I’ve always rather enjoyed elections.  I think I might have enjoyed a political career, if only there were a party that I could in all conscience join.  I get the same buzz out of analysing a closely fought campaign as other people might get from watching well-matched teams fight out a grand final, though the punishing schedule of a Tour de France is closer to the weeks and months of a federal election in Australia.

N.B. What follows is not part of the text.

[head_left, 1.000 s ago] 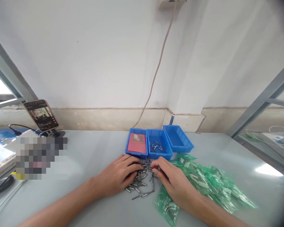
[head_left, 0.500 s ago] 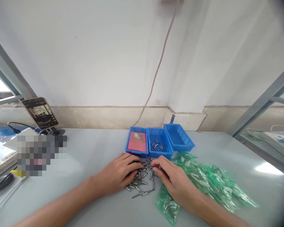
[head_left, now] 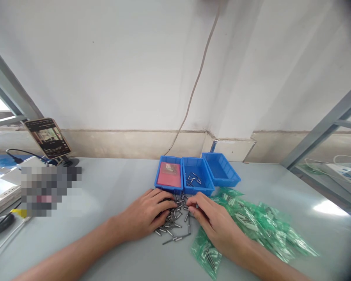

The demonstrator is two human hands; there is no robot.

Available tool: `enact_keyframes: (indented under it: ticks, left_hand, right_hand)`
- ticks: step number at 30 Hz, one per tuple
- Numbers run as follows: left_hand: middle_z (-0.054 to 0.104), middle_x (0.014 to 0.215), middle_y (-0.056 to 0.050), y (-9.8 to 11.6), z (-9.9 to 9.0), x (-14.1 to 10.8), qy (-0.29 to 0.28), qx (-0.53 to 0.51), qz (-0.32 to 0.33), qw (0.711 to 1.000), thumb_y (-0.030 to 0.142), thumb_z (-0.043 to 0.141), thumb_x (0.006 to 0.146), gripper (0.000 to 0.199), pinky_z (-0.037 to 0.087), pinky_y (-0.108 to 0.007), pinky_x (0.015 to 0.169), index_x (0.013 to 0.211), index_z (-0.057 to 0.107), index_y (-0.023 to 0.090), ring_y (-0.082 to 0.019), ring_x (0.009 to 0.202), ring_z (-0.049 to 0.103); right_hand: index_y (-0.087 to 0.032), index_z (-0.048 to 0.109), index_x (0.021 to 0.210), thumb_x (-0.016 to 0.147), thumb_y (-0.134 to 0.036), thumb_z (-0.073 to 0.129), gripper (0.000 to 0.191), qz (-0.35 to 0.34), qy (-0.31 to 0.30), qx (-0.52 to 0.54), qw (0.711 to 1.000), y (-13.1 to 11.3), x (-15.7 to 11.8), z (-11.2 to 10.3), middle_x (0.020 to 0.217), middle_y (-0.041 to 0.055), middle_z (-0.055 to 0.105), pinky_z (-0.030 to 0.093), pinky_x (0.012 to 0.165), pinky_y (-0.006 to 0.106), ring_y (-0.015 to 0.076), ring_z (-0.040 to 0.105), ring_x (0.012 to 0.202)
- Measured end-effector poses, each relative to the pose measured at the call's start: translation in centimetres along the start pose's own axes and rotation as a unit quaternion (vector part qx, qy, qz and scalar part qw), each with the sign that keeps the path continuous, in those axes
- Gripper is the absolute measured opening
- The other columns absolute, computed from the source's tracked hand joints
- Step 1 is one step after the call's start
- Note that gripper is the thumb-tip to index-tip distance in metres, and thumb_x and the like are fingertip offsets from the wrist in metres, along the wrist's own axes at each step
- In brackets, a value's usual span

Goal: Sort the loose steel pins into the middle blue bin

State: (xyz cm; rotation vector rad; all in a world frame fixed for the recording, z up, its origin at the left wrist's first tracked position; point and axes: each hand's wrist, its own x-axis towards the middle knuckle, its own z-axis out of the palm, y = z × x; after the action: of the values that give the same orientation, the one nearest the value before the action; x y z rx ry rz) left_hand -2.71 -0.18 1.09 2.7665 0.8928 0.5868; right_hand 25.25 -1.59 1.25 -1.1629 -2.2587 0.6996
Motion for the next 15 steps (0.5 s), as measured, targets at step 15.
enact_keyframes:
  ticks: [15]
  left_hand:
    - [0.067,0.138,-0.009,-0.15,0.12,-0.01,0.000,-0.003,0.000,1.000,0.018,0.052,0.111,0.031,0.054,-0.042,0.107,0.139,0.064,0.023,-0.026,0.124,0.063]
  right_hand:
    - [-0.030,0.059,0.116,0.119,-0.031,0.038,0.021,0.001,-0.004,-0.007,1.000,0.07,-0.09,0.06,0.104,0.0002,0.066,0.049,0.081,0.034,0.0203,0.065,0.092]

However you don’t have to be an election tragic to enjoy Jessica Rudd’s new book.  It  may be set in the drama of elections in Canberra, but it’s chick lit.  Chick-lit for career women; for those with an interest in current affairs; and for anyone interested in what goes on behind the scenes, behind the 10-second news grab and behind the polished performances we see in the media.  As the blurb tells us, it’s Bridget Jones on the campaign trail, and it’s as funny as  Bridget Jones’s Diary is said to be.

I haven’t read Helen Fielding’s book, but I saw the hilarious film starring Renée Zellweger instead.  Campaign Ruby is actually the first chick-lit I’ve ever read – and will probably be the last – but I enjoyed it.  It is so well-written that it manages to transcend the silliness of the genre to become an entertaining insight into modern politics in Australia.

Source: Wikipedia

My first piece of research to write this review was to check out the Louboutin shoes which matter so much to Ruby, an investment banker and fashionista of London.  For the uninitiated, the shoe-designer Christian Louboutin was inspired to design these extraordinary stilettos when he saw a sign banning sharp stilettos in a museum because of the damage they do to wooden  flooring.  Wikipedia tells me that he ‘wanted to defy that … to create something that broke rules and made women feel confident and empowered.’  Why women should feel empowered by tottering along on shoes which will give them endless foot trouble in their old age and preclude running for a bus I do not know; it seems to me to be more empowering to put the price of a pair of these shoes towards buying some shares, but perhaps Ruby the investment banker knows more about investing than I do?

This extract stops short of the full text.